Material provided ->
···

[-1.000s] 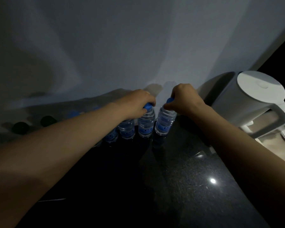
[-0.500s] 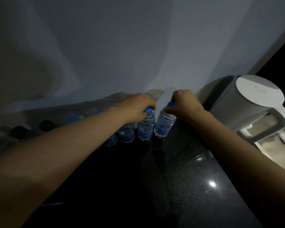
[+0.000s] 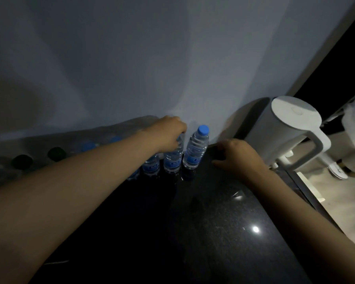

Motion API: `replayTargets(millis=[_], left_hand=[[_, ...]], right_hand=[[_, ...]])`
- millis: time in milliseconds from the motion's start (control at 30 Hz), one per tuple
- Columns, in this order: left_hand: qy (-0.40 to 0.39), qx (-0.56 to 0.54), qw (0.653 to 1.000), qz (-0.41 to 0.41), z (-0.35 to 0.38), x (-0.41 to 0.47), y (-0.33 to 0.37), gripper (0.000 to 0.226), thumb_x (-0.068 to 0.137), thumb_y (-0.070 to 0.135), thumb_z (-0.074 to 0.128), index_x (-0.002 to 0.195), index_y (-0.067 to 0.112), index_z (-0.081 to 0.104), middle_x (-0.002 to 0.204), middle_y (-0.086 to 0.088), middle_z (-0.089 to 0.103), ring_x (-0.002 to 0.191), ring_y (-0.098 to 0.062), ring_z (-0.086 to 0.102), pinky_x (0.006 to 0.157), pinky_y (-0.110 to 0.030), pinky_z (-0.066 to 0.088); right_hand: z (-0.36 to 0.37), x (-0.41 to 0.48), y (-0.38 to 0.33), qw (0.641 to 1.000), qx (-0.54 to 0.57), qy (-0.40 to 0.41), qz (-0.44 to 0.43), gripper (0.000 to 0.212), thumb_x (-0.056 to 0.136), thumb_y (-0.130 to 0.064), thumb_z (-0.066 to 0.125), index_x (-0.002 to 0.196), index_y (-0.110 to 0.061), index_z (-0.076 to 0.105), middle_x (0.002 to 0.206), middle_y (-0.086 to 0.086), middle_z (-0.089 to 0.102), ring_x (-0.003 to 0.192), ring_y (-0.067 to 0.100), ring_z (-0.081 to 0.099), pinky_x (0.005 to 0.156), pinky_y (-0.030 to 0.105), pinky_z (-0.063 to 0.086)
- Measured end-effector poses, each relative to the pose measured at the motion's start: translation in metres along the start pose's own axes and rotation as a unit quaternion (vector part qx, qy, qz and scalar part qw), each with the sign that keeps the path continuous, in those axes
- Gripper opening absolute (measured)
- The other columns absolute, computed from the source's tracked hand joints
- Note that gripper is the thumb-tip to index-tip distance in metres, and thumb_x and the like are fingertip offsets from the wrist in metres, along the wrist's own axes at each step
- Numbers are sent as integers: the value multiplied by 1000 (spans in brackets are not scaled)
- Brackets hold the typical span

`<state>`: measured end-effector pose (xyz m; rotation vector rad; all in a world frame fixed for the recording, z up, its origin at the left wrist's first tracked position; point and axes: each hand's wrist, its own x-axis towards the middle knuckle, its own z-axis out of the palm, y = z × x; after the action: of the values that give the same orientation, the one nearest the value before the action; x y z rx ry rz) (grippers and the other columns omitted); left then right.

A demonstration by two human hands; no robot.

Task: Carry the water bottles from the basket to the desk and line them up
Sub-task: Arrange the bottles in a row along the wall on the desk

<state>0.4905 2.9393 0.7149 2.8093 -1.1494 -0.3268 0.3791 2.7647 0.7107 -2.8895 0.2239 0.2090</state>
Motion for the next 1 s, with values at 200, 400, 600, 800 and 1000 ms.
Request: replayTargets(millis=[200,400,600,800,1000], left_hand=[[49,-14,998,41,0,-50,41,37,85,11,58,122,12,54,121,-6,52,113,-24,47,96,-38,43],[-4,-52,996,68,35,-119,91,45,85,20,63,128,18,51,127,-1,51,118,-20,48,99,-38,44],[-80,-65,990,94,77,-164,136,45,87,22,61,130,20,49,127,1,50,118,-17,47,100,-35,45],[-127,-73,983,114,104,-193,174,42,88,23,59,129,19,49,126,0,50,116,-18,49,97,-36,47],[-171,-87,975,115,119,-205,192,39,90,22,58,128,20,49,127,2,49,115,-16,49,97,-35,48]], right_hand=[[-1,-99,19,998,8,-53,45,34,83,-36,67,112,-20,58,107,0,60,91,11,56,73,23,47],[12,-194,42,995,21,-40,93,38,81,-39,69,115,-23,59,108,-4,61,93,8,57,81,25,52],[38,-264,57,989,35,-52,137,41,84,-42,64,121,-26,55,112,-5,57,97,6,54,85,21,49],[58,-310,72,980,44,-29,192,44,81,-37,70,120,-23,57,124,-1,50,103,11,53,85,23,50],[73,-326,86,972,73,-24,223,39,84,-25,68,120,-21,57,121,2,53,102,13,54,81,25,51]])
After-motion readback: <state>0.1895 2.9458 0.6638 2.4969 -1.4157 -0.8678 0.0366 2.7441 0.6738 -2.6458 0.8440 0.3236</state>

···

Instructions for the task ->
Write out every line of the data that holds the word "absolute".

Solution below ->
- Gripper opening absolute (measured)
- The other columns absolute, computed from the source's tracked hand joints

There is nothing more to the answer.